WHAT NEEDS TO BE DONE — Repeat the records exactly, with one exception: no images.

• • • • • • •

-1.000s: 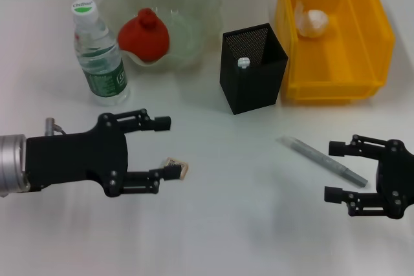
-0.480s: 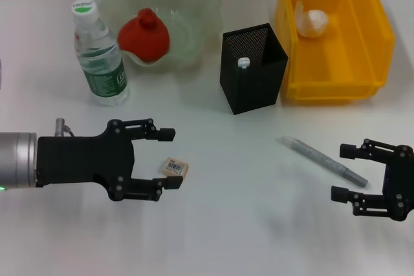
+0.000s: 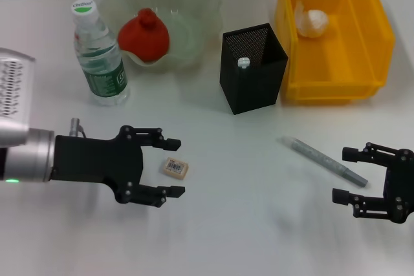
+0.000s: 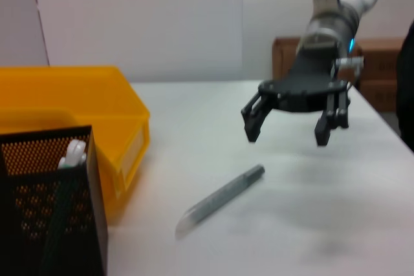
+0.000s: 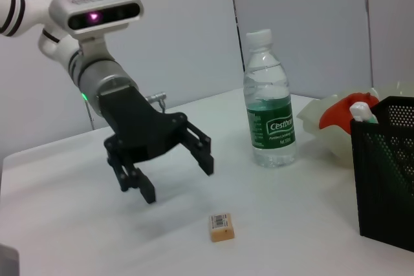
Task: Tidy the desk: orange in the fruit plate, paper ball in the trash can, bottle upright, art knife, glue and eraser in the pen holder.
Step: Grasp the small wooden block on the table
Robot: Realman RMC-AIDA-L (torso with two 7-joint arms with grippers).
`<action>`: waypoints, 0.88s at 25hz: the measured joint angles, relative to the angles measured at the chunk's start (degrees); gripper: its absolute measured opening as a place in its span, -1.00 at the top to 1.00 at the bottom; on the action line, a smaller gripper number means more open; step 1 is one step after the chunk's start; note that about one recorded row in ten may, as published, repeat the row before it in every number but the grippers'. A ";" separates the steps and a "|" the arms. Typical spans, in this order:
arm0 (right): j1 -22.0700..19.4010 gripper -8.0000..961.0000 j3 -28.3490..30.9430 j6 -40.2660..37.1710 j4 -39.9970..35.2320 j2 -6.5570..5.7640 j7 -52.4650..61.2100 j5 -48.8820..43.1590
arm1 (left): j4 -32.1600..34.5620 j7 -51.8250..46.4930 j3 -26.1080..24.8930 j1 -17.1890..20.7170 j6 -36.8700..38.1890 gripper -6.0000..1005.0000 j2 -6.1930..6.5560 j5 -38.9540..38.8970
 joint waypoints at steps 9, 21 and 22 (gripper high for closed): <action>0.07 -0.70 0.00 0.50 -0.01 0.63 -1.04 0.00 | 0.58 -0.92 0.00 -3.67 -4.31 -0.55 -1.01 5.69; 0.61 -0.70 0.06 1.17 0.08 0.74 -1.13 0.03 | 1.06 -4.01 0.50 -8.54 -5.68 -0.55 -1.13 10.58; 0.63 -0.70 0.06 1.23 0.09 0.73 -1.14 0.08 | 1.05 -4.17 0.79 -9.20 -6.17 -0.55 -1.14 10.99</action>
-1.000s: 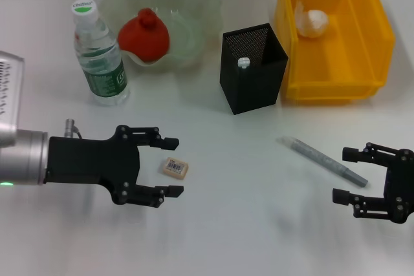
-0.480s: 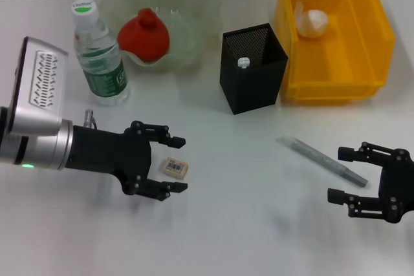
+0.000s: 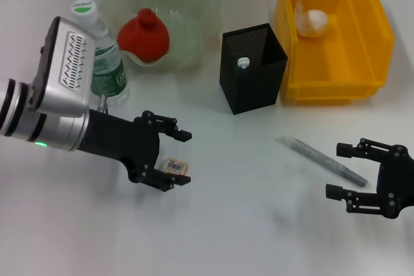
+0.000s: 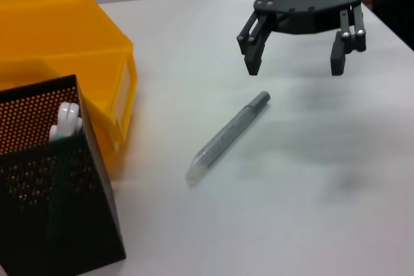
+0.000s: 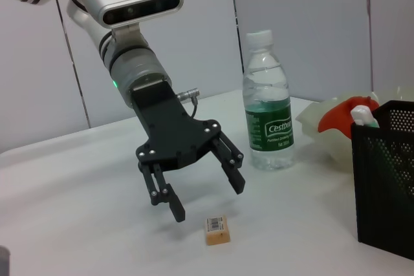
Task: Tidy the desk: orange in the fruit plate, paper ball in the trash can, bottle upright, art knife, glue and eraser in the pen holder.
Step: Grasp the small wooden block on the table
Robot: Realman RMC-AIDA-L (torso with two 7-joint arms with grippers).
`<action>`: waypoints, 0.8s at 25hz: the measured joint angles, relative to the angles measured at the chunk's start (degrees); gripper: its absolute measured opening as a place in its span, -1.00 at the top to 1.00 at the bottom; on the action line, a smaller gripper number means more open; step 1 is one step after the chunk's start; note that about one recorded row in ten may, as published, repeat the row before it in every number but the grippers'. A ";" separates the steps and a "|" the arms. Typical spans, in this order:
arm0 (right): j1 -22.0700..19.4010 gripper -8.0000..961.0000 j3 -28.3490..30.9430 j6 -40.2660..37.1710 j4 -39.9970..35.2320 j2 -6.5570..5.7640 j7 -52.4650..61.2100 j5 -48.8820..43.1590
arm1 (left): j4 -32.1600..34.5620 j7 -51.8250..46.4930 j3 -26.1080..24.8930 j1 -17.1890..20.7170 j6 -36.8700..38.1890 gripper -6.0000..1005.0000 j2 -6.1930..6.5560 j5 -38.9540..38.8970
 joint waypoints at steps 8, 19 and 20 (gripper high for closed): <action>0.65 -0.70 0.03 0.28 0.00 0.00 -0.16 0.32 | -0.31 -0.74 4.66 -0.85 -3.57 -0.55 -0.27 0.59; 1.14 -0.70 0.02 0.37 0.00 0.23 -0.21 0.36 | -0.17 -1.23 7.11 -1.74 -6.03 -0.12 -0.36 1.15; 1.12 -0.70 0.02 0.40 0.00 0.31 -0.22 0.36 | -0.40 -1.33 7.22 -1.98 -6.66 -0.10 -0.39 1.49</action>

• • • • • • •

ANSWER SPACE —
-1.000s: 
-0.480s: 
+0.000s: 
+0.000s: 
+0.000s: 
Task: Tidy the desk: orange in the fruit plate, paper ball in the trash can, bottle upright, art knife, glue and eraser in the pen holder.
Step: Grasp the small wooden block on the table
Robot: Realman RMC-AIDA-L (torso with two 7-joint arms with grippers).
`<action>`: waypoints, 0.88s at 25hz: the measured joint angles, relative to the angles measured at the chunk's start (degrees); gripper: its absolute measured opening as a place in its span, -1.00 at the top to 1.00 at the bottom; on the action line, a smaller gripper number means more open; step 1 is one step after the chunk's start; note that about one recorded row in ten may, as published, repeat the row before it in every number but the grippers'. A ";" separates the steps and a "|" the arms. Typical spans, in this order:
arm0 (right): j1 -22.0700..19.4010 gripper -8.0000..961.0000 j3 -28.3490..30.9430 j6 -40.2660..37.1710 j4 -39.9970..35.2320 j2 -6.5570..5.7640 j7 -52.4650..61.2100 j5 -48.8820..43.1590
arm1 (left): j4 -32.1600..34.5620 j7 -51.8250..46.4930 j3 -26.1080..24.8930 j1 -17.1890..20.7170 j6 -36.8700..38.1890 gripper -6.0000..1005.0000 j2 -6.1930..6.5560 j5 -38.9540..38.8970
 joint waypoints at steps 9, 21 and 22 (gripper high for closed): <action>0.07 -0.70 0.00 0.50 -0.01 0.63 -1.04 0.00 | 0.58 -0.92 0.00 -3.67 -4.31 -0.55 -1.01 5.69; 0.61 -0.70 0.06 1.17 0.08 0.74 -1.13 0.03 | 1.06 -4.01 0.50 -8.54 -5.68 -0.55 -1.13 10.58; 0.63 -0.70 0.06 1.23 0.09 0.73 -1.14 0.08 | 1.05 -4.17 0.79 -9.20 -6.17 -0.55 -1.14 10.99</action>
-1.000s: 
-0.480s: 
+0.000s: 
+0.000s: 
+0.000s: 
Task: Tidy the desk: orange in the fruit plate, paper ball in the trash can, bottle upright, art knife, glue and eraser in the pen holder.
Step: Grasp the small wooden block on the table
Robot: Realman RMC-AIDA-L (torso with two 7-joint arms with grippers).
`<action>`: waypoints, 0.8s at 25hz: the measured joint angles, relative to the angles measured at the chunk's start (degrees); gripper: its absolute measured opening as a place in its span, -1.00 at the top to 1.00 at the bottom; on the action line, a smaller gripper number means more open; step 1 is one step after the chunk's start; note that about one recorded row in ten may, as published, repeat the row before it in every number but the grippers'. A ";" separates the steps and a "|" the arms. Typical spans, in this order:
arm0 (right): j1 -22.0700..19.4010 gripper -8.0000..961.0000 j3 -28.3490..30.9430 j6 -40.2660..37.1710 j4 -39.9970..35.2320 j2 -6.5570..5.7640 j7 -52.4650..61.2100 j5 -48.8820..43.1590
arm1 (left): j4 -32.1600..34.5620 j7 -51.8250..46.4930 j3 -26.1080..24.8930 j1 -17.1890..20.7170 j6 -36.8700..38.1890 gripper -6.0000..1005.0000 j2 -6.1930..6.5560 j5 -38.9540..38.8970
 joint waypoints at steps 8, 19 and 20 (gripper high for closed): <action>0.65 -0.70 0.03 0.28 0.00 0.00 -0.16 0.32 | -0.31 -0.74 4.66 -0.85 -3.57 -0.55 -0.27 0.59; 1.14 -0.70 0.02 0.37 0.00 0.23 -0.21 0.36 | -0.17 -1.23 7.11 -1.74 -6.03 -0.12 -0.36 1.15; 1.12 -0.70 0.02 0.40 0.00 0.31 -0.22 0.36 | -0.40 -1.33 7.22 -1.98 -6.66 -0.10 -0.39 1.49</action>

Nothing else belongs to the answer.